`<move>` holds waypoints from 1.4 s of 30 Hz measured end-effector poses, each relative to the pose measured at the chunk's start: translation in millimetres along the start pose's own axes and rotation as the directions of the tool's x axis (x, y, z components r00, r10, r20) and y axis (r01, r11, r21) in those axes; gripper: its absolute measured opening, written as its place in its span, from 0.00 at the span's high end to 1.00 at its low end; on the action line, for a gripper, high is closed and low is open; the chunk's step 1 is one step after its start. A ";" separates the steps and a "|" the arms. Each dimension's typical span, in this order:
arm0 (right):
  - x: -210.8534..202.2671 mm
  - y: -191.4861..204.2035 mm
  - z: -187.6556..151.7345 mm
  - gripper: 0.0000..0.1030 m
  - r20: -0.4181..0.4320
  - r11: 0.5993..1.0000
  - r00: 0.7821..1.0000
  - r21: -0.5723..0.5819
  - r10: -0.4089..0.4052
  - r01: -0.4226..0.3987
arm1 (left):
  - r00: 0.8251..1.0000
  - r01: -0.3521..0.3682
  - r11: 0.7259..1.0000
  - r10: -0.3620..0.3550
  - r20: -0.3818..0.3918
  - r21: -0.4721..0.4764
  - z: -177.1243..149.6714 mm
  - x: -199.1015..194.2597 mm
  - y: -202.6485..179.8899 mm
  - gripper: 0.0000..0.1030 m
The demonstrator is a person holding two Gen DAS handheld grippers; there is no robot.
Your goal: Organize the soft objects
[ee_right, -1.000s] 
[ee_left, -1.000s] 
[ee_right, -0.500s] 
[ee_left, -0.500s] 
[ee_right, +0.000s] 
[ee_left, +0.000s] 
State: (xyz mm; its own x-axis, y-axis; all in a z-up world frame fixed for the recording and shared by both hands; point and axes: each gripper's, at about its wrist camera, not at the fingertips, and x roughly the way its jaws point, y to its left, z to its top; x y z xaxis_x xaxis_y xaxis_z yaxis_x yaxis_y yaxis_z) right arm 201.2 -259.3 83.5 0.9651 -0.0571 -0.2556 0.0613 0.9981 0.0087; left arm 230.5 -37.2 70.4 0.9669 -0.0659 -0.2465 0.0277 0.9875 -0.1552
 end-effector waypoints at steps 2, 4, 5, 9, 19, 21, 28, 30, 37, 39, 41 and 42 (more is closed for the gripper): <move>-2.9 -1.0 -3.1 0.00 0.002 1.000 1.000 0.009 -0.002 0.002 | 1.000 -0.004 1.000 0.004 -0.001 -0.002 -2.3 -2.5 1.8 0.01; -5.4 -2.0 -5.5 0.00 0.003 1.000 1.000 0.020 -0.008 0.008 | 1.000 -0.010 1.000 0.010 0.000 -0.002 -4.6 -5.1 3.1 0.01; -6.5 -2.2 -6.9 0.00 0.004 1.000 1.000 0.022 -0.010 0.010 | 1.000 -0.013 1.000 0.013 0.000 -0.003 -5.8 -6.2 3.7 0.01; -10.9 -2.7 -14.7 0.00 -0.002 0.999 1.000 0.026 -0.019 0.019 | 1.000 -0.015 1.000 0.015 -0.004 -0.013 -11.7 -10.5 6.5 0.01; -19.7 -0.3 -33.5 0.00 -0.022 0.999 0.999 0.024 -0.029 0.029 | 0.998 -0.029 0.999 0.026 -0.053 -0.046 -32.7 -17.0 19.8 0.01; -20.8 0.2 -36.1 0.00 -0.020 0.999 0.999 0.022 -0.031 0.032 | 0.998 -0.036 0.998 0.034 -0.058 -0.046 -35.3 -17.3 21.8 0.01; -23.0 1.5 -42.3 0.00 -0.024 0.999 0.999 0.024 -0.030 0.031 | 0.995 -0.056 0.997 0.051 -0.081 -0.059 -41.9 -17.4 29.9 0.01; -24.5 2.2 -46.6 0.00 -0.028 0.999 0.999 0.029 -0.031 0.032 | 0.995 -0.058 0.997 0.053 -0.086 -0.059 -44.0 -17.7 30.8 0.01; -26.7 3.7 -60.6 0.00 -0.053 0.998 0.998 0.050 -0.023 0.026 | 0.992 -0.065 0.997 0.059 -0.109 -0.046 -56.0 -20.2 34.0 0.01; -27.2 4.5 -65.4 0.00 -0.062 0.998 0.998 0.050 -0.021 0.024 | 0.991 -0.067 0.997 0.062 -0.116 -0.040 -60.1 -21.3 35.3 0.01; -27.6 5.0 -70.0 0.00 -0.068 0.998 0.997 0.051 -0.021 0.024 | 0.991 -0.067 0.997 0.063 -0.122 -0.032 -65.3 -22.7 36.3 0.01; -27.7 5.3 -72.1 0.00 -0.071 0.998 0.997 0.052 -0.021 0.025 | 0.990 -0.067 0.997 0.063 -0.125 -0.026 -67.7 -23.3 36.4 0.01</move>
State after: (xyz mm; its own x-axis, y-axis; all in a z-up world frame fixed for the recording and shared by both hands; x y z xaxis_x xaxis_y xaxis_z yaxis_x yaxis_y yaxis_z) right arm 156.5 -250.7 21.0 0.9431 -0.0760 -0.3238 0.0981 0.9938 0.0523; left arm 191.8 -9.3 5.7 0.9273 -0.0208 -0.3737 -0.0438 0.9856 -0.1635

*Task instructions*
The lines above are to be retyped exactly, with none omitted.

*Exercise solution*
`<move>` holds waypoints from 1.4 s of 30 Hz measured end-effector poses, each relative to the pose measured at the chunk's start: translation in millimetres along the start pose's own axes and rotation as the directions of the tool's x axis (x, y, z components r00, r10, r20) and y axis (r01, r11, r21) in those axes; gripper: its absolute measured opening, written as its place in its span, from 0.00 at the span's high end to 1.00 at its low end; on the action line, for a gripper, high is closed and low is open; the chunk's step 1 is one step after its start. A ";" separates the steps and a "|" the arms. Each dimension's typical span, in this order:
arm0 (right):
  - x: -210.8534..202.2671 mm
  - y: -191.4861..204.2035 mm
  - z: -187.6556..151.7345 mm
  - gripper: 0.0000..0.1030 m
  - r20: -0.4181..0.4320
  - r11: 0.5993..1.0000
  - r00: 0.7821..1.0000
  - r21: -0.5723..0.5819
  - r10: -0.4089..0.4052
  - r01: -0.4226..0.3987
arm1 (left):
  - r00: 0.8251..1.0000
  - r01: -0.3521..0.3682
  - r11: 0.7259..1.0000
  - r10: -0.3620..0.3550
  - r20: -0.3818..0.3918
  - r21: -0.4721..0.4764
  - z: -177.1243..149.6714 mm
  - x: -199.1015..194.2597 mm
  - y: -202.6485..179.8899 mm
  - gripper: 0.0000..0.1030 m
The demonstrator is a person holding two Gen DAS handheld grippers; there is no robot.
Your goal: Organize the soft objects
[ee_right, -1.000s] 
[ee_left, -1.000s] 
[ee_right, -0.500s] 
[ee_left, -0.500s] 
[ee_right, +0.000s] 
[ee_left, +0.000s] 
State: (xyz mm; its own x-axis, y-axis; all in a z-up world frame fixed for the recording and shared by both hands; point and axes: each gripper's, at about its wrist camera, not at the fingertips, and x roughly the way its jaws point, y to its left, z to its top; x y z xaxis_x xaxis_y xaxis_z yaxis_x yaxis_y yaxis_z) right arm 201.2 -259.3 83.5 0.9651 -0.0571 -0.2556 0.0613 0.9981 0.0087; left arm 230.5 -37.2 70.4 0.9669 -0.0659 -0.2465 0.0277 0.9875 -0.1552
 end-effector waypoints at steps 2, 4, 5, 9, 19, 21, 28, 30, 37, 39, 41 and 42 (more is closed for the gripper): <move>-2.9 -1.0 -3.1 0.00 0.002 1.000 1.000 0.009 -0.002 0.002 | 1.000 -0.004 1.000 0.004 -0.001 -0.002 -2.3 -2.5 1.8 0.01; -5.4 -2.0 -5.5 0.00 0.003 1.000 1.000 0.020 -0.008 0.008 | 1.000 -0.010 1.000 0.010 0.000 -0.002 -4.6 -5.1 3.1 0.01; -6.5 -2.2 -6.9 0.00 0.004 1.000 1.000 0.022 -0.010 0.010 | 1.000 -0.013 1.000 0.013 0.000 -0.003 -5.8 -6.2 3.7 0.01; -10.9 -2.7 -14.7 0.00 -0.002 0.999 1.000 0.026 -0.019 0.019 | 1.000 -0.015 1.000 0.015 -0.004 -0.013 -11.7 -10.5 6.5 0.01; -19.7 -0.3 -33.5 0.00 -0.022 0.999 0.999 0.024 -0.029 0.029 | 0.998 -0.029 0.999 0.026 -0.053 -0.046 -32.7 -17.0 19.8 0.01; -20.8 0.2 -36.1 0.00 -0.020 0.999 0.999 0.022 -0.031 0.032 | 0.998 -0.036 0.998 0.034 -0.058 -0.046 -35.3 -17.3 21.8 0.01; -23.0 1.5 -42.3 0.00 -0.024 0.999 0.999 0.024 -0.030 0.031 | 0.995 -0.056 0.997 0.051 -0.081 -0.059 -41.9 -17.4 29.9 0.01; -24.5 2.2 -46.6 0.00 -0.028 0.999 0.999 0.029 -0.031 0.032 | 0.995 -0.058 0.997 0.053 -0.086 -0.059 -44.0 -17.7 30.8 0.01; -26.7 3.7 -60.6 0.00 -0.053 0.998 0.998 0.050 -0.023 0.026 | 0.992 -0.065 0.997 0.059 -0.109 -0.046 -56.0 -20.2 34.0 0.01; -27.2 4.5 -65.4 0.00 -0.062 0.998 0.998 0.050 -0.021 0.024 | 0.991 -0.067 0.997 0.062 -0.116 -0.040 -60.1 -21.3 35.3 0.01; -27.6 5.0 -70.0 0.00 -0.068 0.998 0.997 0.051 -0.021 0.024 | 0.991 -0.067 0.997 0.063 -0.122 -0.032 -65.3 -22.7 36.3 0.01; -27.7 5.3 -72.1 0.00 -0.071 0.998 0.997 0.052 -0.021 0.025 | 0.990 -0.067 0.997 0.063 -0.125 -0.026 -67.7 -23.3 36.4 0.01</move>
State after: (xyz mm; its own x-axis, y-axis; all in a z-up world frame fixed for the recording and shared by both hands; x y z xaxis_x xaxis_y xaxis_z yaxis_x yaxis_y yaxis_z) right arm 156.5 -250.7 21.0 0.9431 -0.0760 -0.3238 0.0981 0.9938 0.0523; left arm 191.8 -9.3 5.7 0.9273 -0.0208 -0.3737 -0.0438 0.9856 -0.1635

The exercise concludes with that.